For the data below, transcribe the part that opens with the line containing "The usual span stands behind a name" and closes with the line containing "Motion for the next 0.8", exactly and with no pictures.

(Stored items from a collection)

--- START ---

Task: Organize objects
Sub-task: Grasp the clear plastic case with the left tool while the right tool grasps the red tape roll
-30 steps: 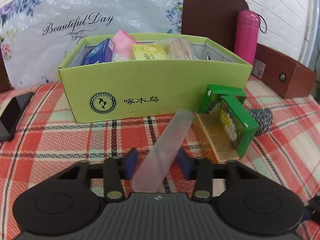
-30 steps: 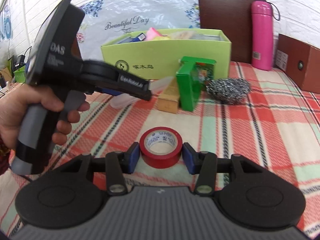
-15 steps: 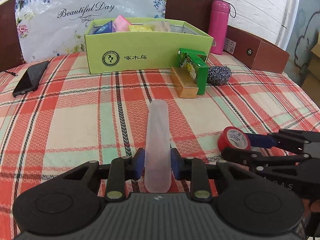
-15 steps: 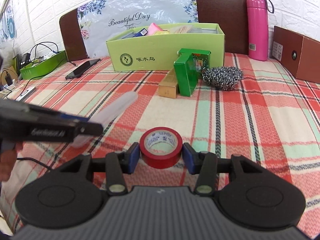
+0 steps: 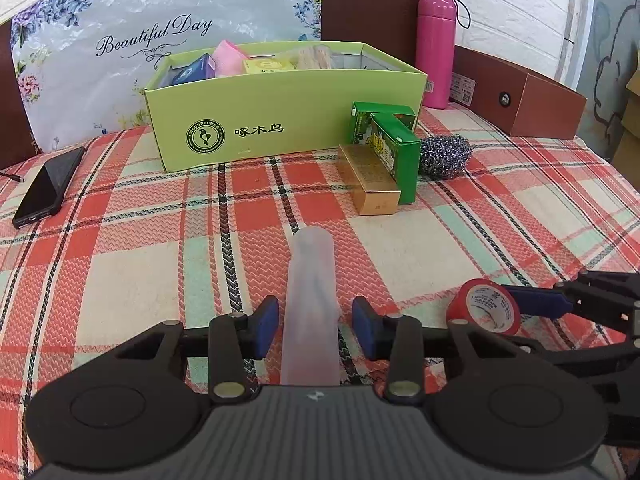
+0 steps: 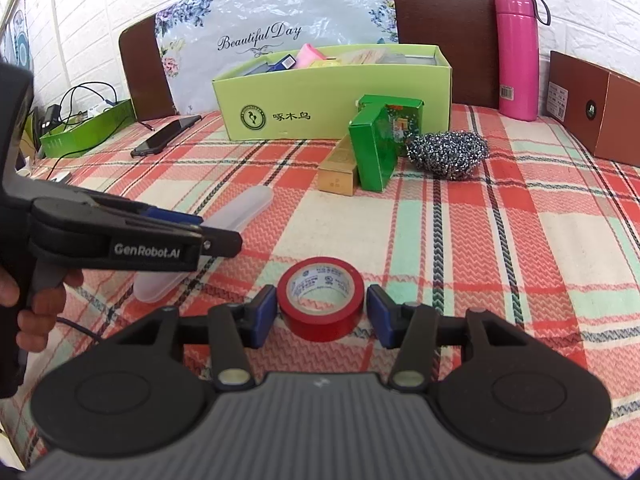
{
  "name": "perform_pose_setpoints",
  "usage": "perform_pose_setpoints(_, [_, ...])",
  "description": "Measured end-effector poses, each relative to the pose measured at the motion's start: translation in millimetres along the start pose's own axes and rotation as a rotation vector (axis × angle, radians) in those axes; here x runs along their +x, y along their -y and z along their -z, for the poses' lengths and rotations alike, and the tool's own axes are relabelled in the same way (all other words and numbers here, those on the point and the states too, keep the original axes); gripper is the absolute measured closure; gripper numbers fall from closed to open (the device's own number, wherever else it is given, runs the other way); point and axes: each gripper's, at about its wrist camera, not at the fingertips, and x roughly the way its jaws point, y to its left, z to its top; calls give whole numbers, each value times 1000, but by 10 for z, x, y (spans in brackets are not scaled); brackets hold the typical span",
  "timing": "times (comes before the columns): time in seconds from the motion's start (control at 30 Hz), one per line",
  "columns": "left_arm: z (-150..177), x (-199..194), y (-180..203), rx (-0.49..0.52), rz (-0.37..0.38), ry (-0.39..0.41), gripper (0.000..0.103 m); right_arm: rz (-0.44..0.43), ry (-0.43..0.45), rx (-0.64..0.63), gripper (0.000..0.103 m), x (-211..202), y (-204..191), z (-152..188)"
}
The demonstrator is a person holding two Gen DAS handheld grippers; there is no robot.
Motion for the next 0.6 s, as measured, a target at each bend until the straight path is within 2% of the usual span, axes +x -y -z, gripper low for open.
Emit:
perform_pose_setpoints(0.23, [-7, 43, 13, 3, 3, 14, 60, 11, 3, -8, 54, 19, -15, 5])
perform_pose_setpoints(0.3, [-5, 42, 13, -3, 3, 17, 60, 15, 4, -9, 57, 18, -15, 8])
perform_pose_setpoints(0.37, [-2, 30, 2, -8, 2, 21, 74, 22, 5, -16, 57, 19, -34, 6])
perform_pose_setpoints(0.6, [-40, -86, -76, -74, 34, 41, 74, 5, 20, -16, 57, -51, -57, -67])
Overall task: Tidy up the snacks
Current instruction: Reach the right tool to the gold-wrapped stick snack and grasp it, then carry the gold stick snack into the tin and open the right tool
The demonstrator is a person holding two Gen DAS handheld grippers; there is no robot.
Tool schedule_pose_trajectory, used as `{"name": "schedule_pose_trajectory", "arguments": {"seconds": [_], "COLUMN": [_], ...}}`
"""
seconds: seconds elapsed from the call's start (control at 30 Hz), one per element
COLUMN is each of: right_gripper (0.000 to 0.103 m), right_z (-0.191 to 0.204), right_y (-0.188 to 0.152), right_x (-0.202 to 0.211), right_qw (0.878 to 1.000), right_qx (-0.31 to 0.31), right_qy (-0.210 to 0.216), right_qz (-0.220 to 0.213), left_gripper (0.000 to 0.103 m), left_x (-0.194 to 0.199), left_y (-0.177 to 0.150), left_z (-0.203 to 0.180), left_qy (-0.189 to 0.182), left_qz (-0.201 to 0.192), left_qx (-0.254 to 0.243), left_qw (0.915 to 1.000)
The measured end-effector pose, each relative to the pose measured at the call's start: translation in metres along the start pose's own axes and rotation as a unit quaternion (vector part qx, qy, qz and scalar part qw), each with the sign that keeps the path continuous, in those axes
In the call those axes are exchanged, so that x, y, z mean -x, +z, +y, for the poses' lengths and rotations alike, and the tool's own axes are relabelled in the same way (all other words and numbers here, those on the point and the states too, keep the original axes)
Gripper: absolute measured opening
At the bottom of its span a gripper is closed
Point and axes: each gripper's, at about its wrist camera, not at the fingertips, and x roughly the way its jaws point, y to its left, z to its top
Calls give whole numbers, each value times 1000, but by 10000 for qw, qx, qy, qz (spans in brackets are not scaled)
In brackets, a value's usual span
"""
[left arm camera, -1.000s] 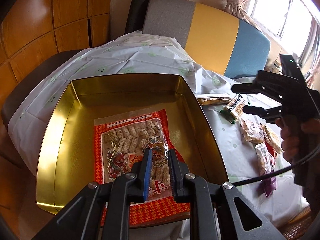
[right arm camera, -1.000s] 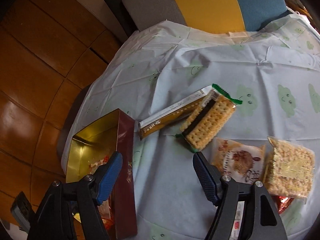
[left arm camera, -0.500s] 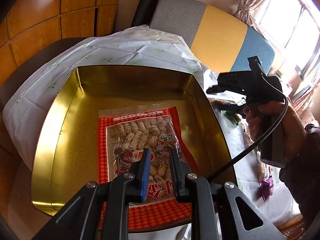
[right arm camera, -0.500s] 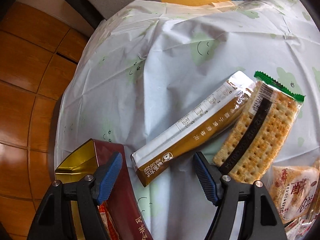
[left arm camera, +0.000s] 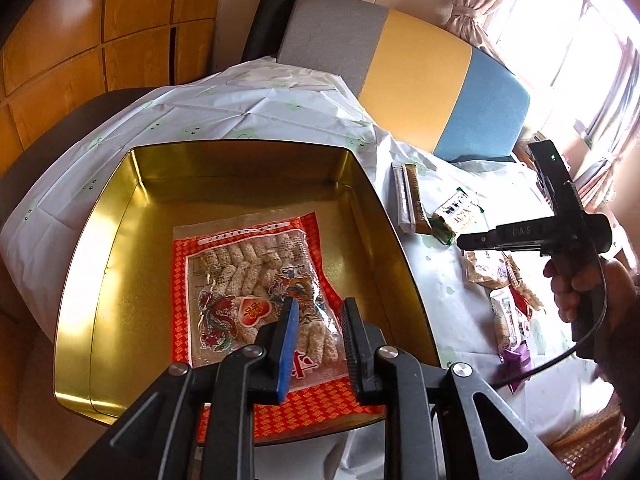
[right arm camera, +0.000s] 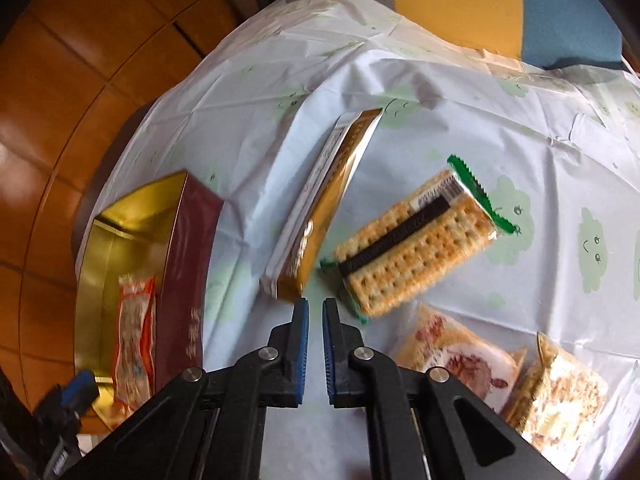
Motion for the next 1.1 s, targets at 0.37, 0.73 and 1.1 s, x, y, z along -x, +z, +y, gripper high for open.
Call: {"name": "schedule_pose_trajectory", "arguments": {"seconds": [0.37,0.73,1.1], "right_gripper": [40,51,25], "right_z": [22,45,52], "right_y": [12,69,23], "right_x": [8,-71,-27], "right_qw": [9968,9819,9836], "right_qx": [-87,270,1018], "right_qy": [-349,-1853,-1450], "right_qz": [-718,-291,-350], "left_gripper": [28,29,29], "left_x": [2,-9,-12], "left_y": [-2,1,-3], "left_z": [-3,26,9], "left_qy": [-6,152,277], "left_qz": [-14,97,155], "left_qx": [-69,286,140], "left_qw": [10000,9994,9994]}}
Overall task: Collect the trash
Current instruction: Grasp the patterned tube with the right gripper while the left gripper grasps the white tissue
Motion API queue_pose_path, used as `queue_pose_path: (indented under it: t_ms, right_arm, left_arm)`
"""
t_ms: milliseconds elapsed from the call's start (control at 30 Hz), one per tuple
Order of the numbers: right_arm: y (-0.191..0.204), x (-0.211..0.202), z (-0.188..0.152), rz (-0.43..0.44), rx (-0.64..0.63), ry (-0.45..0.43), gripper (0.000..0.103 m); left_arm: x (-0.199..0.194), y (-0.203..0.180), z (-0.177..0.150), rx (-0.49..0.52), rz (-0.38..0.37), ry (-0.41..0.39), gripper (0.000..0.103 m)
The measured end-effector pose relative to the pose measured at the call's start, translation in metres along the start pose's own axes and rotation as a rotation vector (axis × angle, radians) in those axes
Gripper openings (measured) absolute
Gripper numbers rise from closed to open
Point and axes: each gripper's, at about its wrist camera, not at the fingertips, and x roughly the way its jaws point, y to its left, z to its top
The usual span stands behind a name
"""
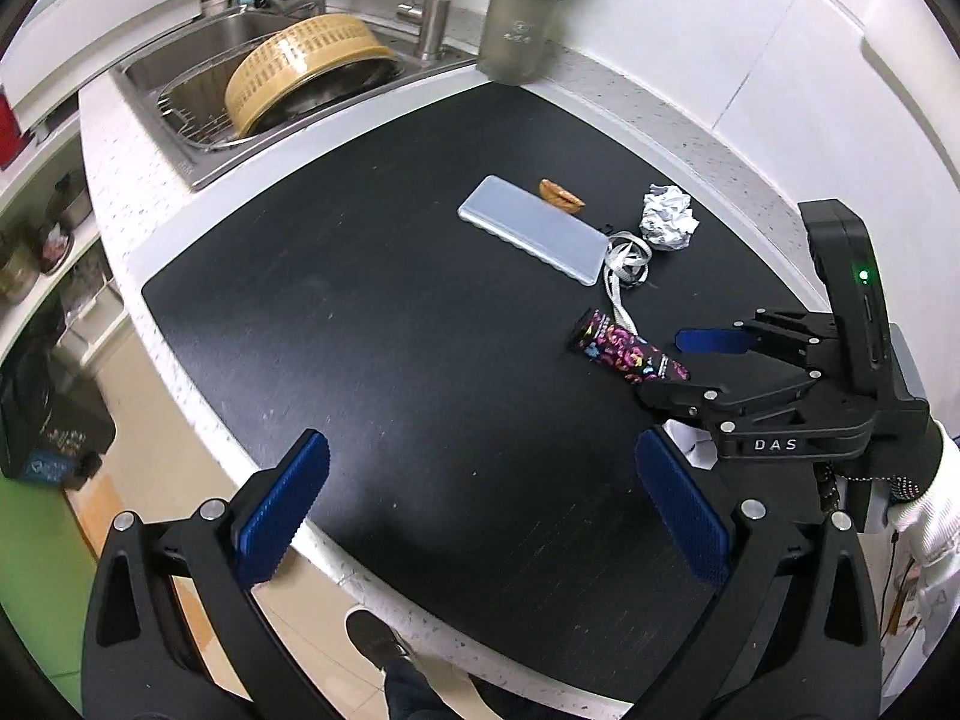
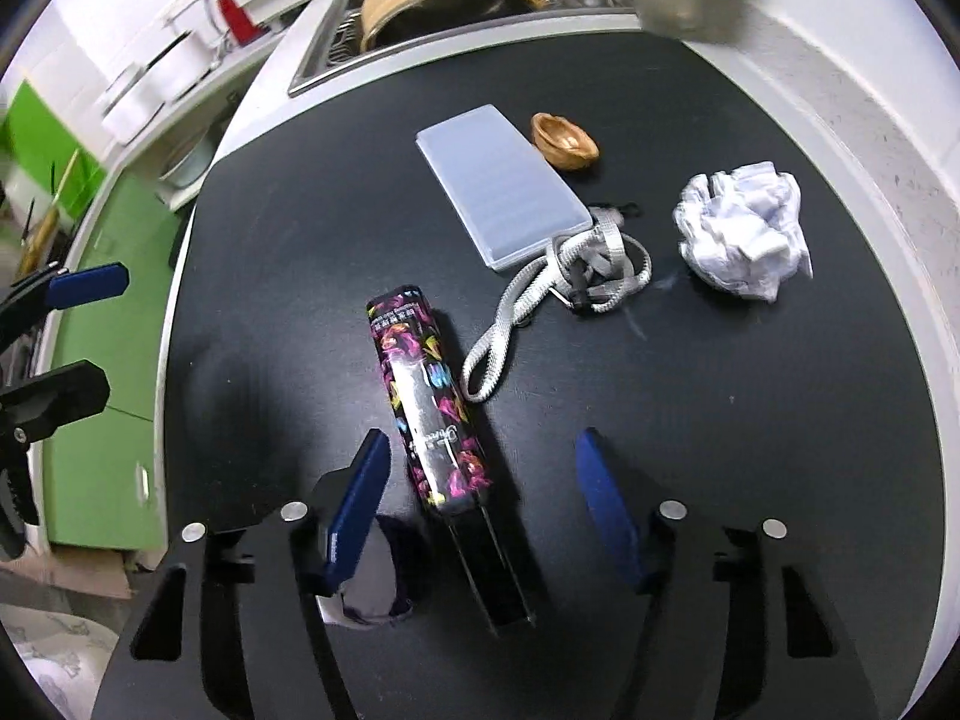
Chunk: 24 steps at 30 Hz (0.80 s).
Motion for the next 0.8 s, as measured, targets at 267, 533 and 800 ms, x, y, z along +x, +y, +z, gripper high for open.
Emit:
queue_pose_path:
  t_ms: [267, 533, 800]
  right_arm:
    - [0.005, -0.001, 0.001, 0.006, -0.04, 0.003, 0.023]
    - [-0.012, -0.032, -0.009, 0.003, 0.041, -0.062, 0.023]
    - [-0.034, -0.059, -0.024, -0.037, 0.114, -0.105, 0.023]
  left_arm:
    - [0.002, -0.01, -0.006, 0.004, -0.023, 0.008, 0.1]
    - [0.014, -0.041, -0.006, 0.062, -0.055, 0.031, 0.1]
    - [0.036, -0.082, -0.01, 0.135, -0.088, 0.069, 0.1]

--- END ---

ANSWER:
The usual span stands behind a name
"""
Chunk: 24 steps at 30 Hz (0.80 s).
Motion for the next 0.8 s, as measured, targets at 267, 533 and 800 ms, x, y, z along +x, +y, +z, gripper high for open.

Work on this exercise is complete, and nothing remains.